Export and Import Utilities¶
ResultExporter¶
Export evolution results and analyses.
class ResultExporter:
"""Export evolution results in various formats.
Supports exporting to common scientific and engineering
formats for further analysis and publication.
"""
def __init__(self, export_format: str = 'comprehensive'):
"""Initialize result exporter.
Args:
export_format: Export format ('minimal', 'comprehensive', 'publication')
"""
def export_evolution_results(self,
results: EvolutionResult,
output_path: str,
format: str = 'hdf5') -> None:
"""Export complete evolution results.
Args:
results: Evolution results to export
output_path: Output file path
format: Export format ('hdf5', 'pickle', 'json', 'csv')
"""
def export_for_publication(self,
results: EvolutionResult,
figures: List[plt.Figure],
output_directory: str) -> None:
"""Export results formatted for publication.
Args:
results: Evolution results
figures: Generated figures
output_directory: Output directory
"""
def create_summary_report(self,
results: EvolutionResult,
template: str = 'standard') -> str:
"""Create formatted summary report.
Args:
results: Evolution results
template: Report template
Returns:
Formatted report string
"""
def export_to_matlab(results: EvolutionResult,
filename: str) -> None:
"""Export results to MATLAB format.
Args:
results: Evolution results
filename: Output filename (.mat)
"""
def export_to_r(results: EvolutionResult,
filename: str) -> None:
"""Export results to R format.
Args:
results: Evolution results
filename: Output filename (.rds)
"""
Testing Utilities¶
TestProblemSuite¶
Standard test problems for benchmarking.
class TestProblemSuite:
"""Suite of standard test problems for benchmarking.

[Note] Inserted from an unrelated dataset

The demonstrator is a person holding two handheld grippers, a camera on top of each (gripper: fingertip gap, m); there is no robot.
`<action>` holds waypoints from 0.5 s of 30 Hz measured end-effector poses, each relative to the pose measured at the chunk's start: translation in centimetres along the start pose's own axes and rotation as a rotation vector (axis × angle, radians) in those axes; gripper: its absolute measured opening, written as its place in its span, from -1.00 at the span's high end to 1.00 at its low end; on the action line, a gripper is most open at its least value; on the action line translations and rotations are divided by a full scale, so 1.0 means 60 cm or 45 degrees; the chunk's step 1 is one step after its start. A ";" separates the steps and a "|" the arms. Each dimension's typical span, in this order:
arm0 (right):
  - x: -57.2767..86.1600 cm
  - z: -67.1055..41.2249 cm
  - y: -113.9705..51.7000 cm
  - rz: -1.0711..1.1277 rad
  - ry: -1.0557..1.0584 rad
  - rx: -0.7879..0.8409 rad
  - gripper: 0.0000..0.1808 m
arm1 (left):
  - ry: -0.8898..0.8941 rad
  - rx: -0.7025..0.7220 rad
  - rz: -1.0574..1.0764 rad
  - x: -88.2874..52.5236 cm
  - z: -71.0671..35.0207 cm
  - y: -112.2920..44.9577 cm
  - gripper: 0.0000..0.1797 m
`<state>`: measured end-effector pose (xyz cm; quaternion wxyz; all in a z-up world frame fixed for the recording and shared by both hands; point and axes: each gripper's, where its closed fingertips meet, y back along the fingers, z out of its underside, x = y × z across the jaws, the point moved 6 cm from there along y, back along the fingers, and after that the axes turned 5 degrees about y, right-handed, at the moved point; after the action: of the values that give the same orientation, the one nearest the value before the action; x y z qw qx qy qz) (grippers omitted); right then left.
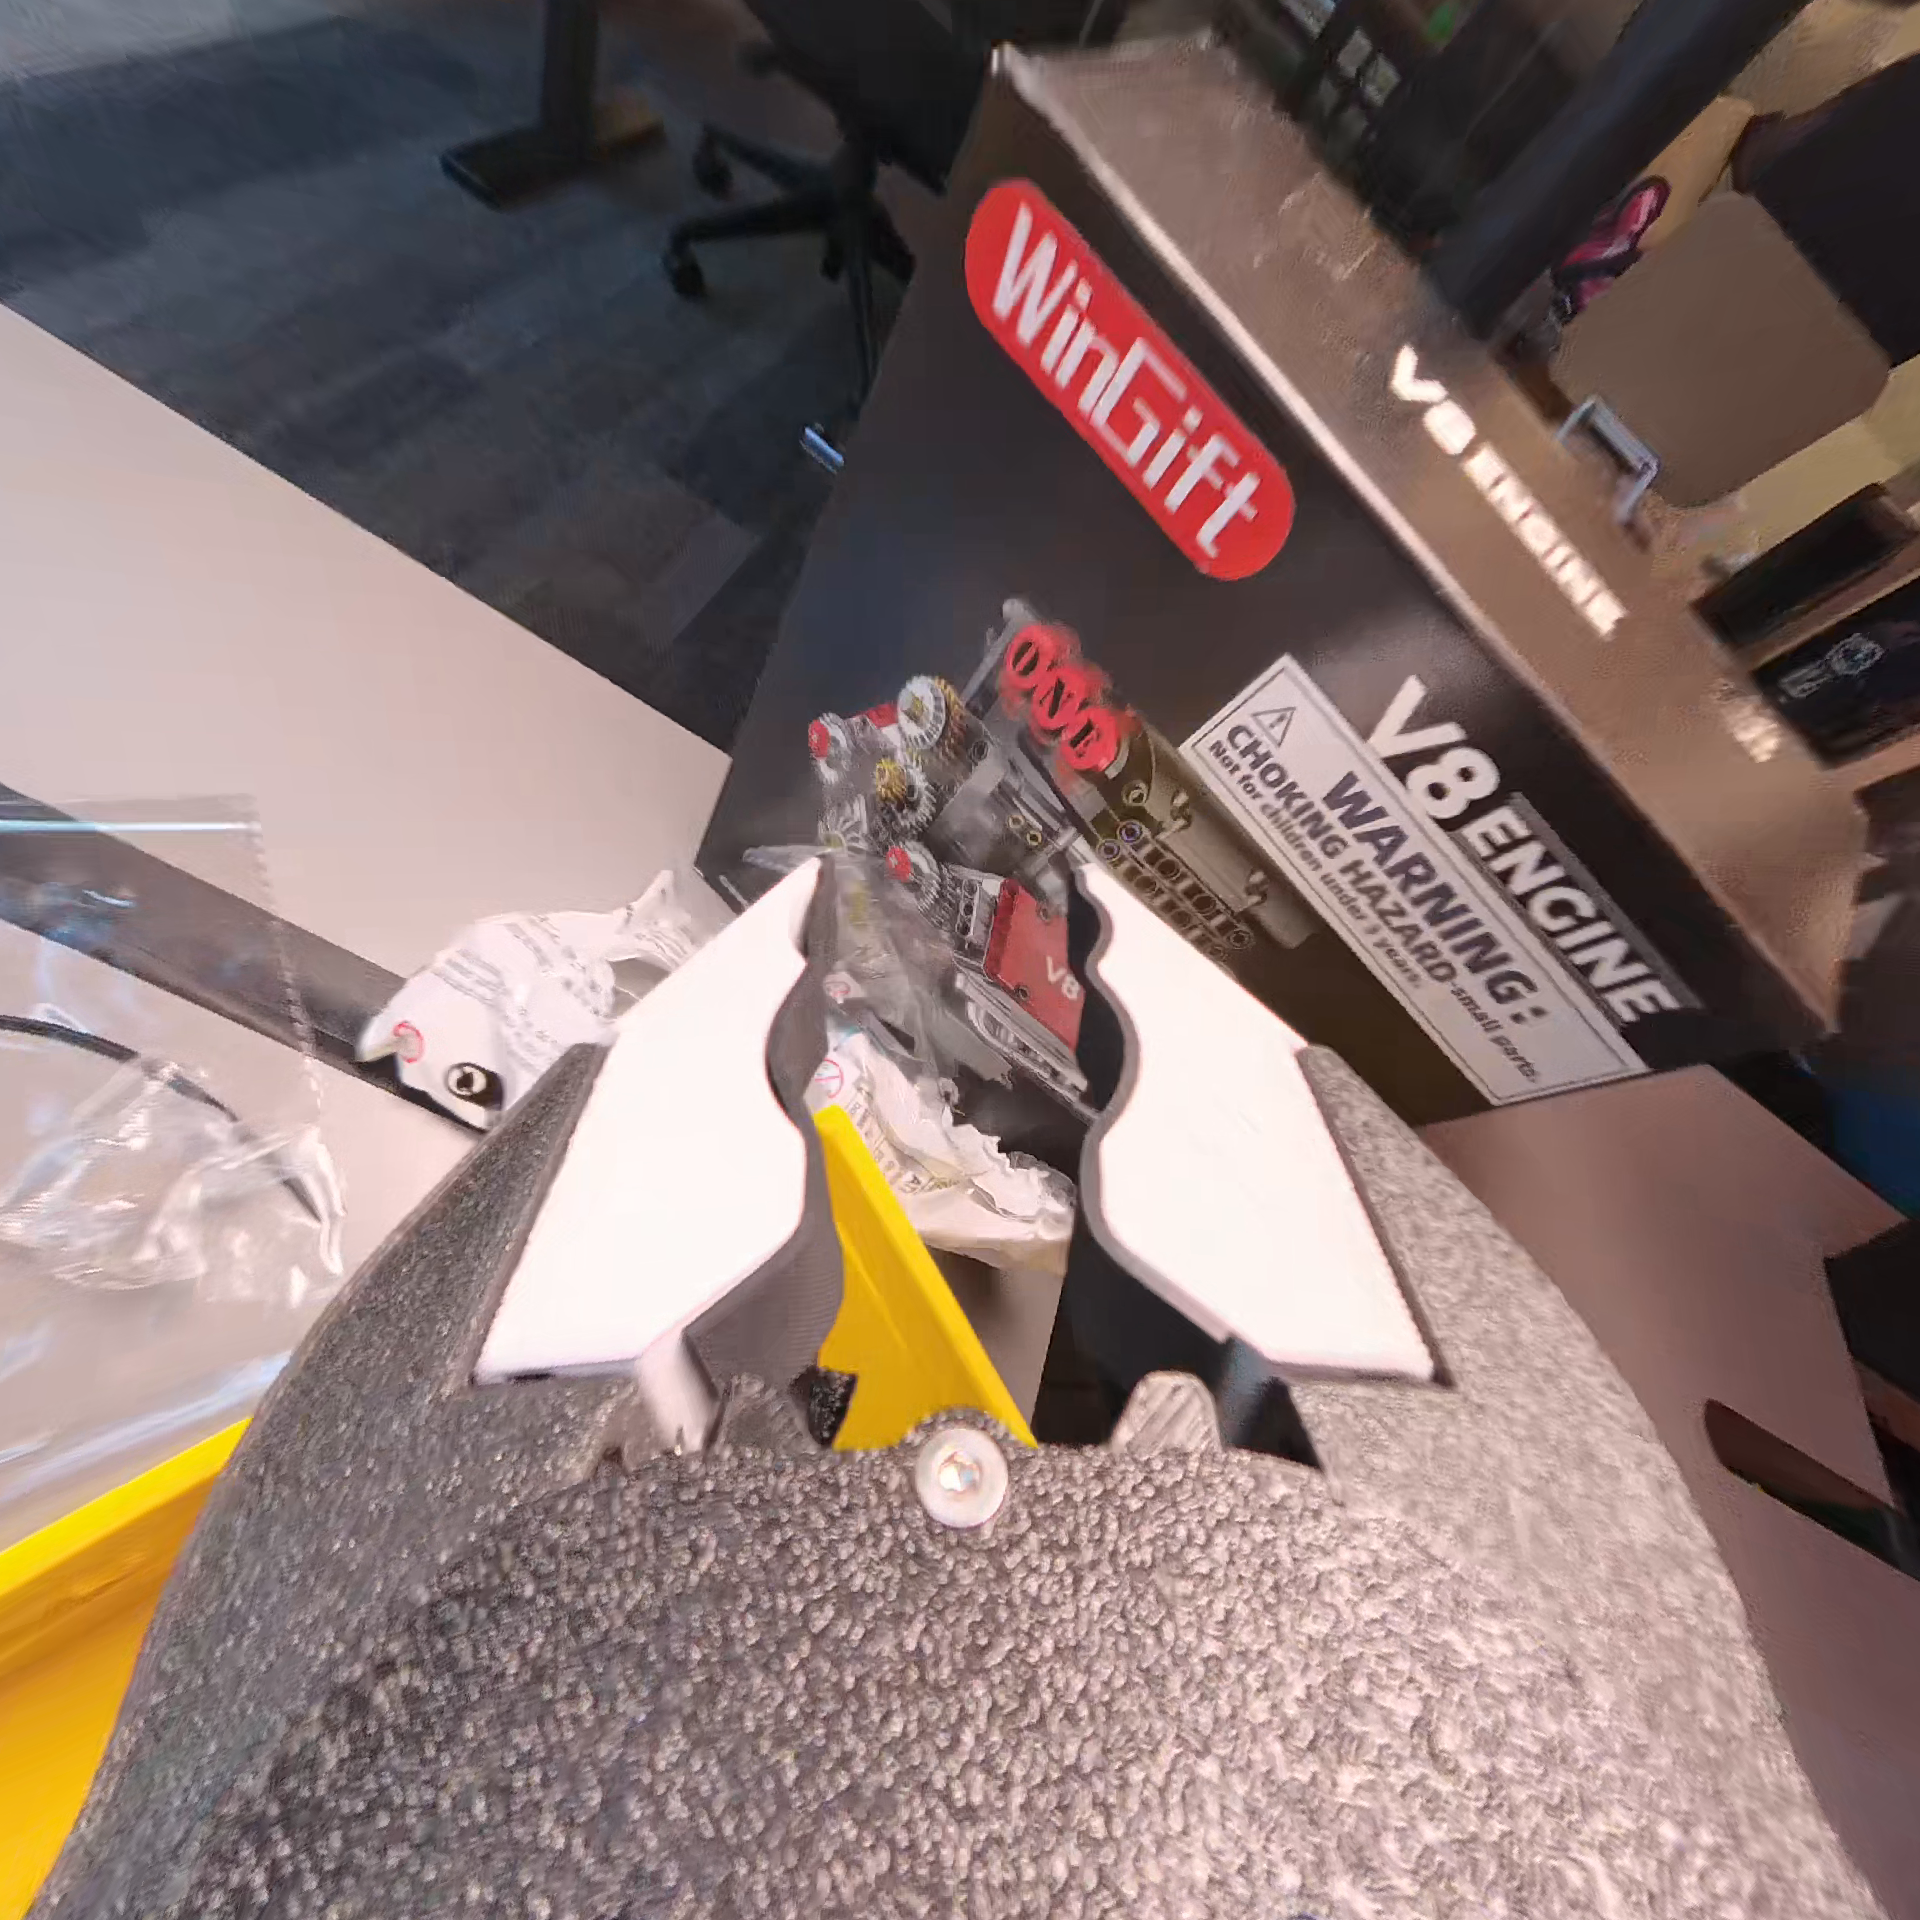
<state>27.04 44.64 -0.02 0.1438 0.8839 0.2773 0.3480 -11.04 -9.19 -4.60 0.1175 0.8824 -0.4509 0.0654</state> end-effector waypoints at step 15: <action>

Provides well-known optimization problems for testing
and comparing thermodynamic evolution algorithms.
"""
def __init__(self):
self.optimization_problems = {}
self.discovery_problems = {}
self.design_problems = {}
def get_optimization_problems(self,
difficulty: str = 'all') -> Dict[str, TestProblem]:
"""Get optimization test problems.
Args:
difficulty: Problem difficulty ('easy', 'medium', 'hard', 'all')
Returns:
Dictionary of test problems
"""
def get_discovery_problems(self,
domain: str = 'all') -> Dict[str, TestProblem]:
"""Get scientific discovery test problems.
Args:
domain: Problem domain ('physics', 'biology', 'chemistry', 'all')
Returns:
Dictionary of test problems
"""
def benchmark_algorithm(self,
algorithm: Any,
problem_set: str = 'optimization',
metrics: List[str] = ['accuracy', 'efficiency']) -> BenchmarkResult:
"""Benchmark algorithm on test problems.
Args:
algorithm: Algorithm to benchmark
problem_set: Set of problems to use
metrics: Metrics to evaluate
Returns:
Benchmark results
"""
# Standard test problems
OPTIMIZATION_PROBLEMS = {
'sphere': SphereFunction(dimensions=10),
'rosenbrock': RosenbrockFunction(dimensions=10),
'rastrigin': RastriginFunction(dimensions=10),
'ackley': AckleyFunction(dimensions=10),
'griewank': GriewankFunction(dimensions=10)
}
DISCOVERY_PROBLEMS = {
'pendulum_law': PendulumLawDiscovery(),
'spring_dynamics': SpringDynamicsDiscovery(),
'planetary_motion': PlanetaryMotionDiscovery()
}
This comprehensive utilities API provides all the essential tools for working with Entropic AI applications, from data preprocessing to result analysis and export. The utilities are designed to be modular and extensible, allowing users to customize and extend functionality as needed.